=== WORK REQUIRED ===
Take the data and return it in full. Change nothing.

=== DATA BELOW ===
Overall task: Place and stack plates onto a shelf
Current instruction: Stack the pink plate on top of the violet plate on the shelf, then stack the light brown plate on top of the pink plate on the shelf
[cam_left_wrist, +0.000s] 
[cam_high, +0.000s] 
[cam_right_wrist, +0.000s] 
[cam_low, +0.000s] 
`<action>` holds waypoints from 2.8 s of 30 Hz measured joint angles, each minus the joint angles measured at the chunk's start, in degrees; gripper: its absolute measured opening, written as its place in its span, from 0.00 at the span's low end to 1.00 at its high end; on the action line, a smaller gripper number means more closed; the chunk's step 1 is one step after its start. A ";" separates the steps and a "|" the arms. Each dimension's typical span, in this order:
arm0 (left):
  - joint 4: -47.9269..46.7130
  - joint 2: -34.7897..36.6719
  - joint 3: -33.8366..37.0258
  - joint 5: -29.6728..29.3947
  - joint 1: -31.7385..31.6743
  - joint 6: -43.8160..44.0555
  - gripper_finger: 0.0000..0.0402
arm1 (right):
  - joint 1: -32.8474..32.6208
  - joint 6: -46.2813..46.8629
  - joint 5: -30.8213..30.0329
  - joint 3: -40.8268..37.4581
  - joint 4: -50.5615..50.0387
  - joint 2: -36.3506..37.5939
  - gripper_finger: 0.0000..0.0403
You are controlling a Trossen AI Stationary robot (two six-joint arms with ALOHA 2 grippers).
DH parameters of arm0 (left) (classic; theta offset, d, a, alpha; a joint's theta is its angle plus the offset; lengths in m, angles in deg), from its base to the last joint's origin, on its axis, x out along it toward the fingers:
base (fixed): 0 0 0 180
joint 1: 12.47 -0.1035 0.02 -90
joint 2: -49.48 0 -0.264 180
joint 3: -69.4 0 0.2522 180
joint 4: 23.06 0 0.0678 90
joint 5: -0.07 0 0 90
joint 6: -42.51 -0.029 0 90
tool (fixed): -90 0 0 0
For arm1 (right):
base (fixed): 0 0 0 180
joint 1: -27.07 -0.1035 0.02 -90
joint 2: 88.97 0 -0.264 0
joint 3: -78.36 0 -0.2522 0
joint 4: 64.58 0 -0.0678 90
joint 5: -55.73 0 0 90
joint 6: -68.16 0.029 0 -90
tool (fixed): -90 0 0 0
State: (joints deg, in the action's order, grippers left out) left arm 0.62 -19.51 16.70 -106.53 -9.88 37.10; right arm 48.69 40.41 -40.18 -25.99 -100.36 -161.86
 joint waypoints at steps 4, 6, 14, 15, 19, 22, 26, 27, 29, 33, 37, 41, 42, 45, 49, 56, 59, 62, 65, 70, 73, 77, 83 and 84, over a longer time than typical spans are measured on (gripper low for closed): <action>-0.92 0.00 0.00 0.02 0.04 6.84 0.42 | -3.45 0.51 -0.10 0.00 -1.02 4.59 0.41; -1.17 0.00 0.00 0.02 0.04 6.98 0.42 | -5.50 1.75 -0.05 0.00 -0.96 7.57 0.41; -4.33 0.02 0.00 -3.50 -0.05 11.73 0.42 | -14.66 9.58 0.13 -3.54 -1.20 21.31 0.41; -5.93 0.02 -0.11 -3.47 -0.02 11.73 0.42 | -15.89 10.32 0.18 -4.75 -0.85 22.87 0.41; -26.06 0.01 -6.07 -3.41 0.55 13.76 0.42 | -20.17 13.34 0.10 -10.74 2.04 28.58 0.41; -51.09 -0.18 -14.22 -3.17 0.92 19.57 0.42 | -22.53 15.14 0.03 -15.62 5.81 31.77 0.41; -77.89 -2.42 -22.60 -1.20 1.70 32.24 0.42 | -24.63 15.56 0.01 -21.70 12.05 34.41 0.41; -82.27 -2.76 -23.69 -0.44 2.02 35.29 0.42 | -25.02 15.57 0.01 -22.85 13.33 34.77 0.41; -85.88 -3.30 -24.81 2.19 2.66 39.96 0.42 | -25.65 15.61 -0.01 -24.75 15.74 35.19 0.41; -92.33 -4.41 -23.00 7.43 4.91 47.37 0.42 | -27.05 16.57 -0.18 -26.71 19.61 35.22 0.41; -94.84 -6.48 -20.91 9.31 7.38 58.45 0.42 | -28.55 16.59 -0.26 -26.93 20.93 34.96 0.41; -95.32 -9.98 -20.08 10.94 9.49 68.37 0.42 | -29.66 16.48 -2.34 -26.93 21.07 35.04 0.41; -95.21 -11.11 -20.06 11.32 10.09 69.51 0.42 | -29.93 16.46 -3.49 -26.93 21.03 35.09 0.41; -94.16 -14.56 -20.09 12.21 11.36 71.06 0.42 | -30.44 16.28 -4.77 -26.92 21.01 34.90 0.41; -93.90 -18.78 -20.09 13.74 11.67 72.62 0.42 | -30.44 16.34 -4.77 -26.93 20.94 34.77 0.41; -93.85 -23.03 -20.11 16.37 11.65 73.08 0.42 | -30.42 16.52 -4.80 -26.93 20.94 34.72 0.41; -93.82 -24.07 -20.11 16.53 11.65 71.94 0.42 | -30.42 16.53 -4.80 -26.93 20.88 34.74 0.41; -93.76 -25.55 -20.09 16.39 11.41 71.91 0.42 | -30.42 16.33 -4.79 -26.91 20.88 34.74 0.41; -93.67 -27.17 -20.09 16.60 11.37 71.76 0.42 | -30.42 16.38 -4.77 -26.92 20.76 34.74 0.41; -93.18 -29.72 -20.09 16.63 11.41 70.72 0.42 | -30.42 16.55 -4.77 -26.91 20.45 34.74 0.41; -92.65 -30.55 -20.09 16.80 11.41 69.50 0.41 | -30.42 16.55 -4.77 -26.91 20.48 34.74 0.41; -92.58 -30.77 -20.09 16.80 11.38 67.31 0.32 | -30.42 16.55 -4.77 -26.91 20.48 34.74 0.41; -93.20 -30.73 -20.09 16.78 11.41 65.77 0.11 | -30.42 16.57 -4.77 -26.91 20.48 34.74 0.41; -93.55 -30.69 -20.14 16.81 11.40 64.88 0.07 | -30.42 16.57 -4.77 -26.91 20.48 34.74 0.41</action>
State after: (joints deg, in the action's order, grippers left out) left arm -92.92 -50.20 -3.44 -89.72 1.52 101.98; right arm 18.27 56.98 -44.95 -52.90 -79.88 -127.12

=== EXPECTED ANSWER ===
Overall task: Place and stack plates onto a shelf
Current instruction: Stack the pink plate on top of the violet plate on the shelf, then stack the light brown plate on top of the pink plate on the shelf
[cam_left_wrist, +0.000s] 
[cam_high, +0.000s] 
[cam_right_wrist, +0.000s] 
[cam_low, +0.000s] 
`<action>` holds waypoints from 2.8 s of 30 Hz measured joint angles, each minus the joint angles measured at the chunk's start, in degrees; gripper: its absolute measured opening, written as its place in its span, from 0.00 at the span's low end to 1.00 at its high end; on the action line, a smaller gripper number means more closed; the chunk's step 1 is one step after its start. A ";" separates the steps and a "|" the arms. Each dimension's typical span, in this order:
arm0 (left):
  - joint 4: -47.9269..46.7130
  - joint 2: -34.7897..36.6719
  - joint 3: -33.8366..37.0258
  - joint 5: -29.6728..29.3947
  - joint 1: -31.7385..31.6743
  - joint 6: -43.8160..44.0555
  - gripper_finger: 0.0000..0.0402
arm1 (right):
  - joint 1: -32.8474..32.6208
  - joint 6: -46.2813..46.8629
  - joint 5: -30.8213..30.0329
  - joint 3: -40.8268..37.4581
  - joint 4: -50.5615..50.0387
  - joint 2: -36.3506..37.5939
  - gripper_finger: 0.0000..0.0403
You are controlling a Trossen AI Stationary robot (two six-joint arms with ALOHA 2 grippers).
DH parameters of arm0 (left) (classic; theta offset, d, a, alpha; a joint's theta is its angle plus the offset; lengths in m, angles in deg), from its base to the last joint's origin, on its axis, x out along it toward the fingers:
base (fixed): 0 0 0 180
joint 1: 12.47 -0.1035 0.02 -90
joint 2: -49.48 0 -0.264 180
joint 3: -69.4 0 0.2522 180
joint 4: 23.06 0 0.0678 90
joint 5: -0.07 0 0 90
joint 6: -42.51 -0.029 0 90
tool (fixed): -90 0 0 0
For arm1 (right):
base (fixed): 0 0 0 180
joint 1: -27.07 -0.1035 0.02 -90
joint 2: 88.97 0 -0.264 0
joint 3: -78.36 0 -0.2522 0
joint 4: 64.58 0 -0.0678 90
joint 5: -55.73 0 0 90
joint 6: -68.16 0.029 0 -90
tool (fixed): -90 0 0 0
State: (joints deg, in the action's order, grippers left out) left arm 0.62 -19.51 16.70 -106.53 -9.88 37.10; right arm 48.69 40.41 -40.18 -25.99 -100.36 -161.86
 joint waypoints at steps 4, 6, 14, 15, 19, 22, 26, 27, 29, 33, 37, 41, 42, 45, 49, 56, 59, 62, 65, 70, 73, 77, 83 and 84, over a longer time than typical spans are measured on (gripper low for closed): <action>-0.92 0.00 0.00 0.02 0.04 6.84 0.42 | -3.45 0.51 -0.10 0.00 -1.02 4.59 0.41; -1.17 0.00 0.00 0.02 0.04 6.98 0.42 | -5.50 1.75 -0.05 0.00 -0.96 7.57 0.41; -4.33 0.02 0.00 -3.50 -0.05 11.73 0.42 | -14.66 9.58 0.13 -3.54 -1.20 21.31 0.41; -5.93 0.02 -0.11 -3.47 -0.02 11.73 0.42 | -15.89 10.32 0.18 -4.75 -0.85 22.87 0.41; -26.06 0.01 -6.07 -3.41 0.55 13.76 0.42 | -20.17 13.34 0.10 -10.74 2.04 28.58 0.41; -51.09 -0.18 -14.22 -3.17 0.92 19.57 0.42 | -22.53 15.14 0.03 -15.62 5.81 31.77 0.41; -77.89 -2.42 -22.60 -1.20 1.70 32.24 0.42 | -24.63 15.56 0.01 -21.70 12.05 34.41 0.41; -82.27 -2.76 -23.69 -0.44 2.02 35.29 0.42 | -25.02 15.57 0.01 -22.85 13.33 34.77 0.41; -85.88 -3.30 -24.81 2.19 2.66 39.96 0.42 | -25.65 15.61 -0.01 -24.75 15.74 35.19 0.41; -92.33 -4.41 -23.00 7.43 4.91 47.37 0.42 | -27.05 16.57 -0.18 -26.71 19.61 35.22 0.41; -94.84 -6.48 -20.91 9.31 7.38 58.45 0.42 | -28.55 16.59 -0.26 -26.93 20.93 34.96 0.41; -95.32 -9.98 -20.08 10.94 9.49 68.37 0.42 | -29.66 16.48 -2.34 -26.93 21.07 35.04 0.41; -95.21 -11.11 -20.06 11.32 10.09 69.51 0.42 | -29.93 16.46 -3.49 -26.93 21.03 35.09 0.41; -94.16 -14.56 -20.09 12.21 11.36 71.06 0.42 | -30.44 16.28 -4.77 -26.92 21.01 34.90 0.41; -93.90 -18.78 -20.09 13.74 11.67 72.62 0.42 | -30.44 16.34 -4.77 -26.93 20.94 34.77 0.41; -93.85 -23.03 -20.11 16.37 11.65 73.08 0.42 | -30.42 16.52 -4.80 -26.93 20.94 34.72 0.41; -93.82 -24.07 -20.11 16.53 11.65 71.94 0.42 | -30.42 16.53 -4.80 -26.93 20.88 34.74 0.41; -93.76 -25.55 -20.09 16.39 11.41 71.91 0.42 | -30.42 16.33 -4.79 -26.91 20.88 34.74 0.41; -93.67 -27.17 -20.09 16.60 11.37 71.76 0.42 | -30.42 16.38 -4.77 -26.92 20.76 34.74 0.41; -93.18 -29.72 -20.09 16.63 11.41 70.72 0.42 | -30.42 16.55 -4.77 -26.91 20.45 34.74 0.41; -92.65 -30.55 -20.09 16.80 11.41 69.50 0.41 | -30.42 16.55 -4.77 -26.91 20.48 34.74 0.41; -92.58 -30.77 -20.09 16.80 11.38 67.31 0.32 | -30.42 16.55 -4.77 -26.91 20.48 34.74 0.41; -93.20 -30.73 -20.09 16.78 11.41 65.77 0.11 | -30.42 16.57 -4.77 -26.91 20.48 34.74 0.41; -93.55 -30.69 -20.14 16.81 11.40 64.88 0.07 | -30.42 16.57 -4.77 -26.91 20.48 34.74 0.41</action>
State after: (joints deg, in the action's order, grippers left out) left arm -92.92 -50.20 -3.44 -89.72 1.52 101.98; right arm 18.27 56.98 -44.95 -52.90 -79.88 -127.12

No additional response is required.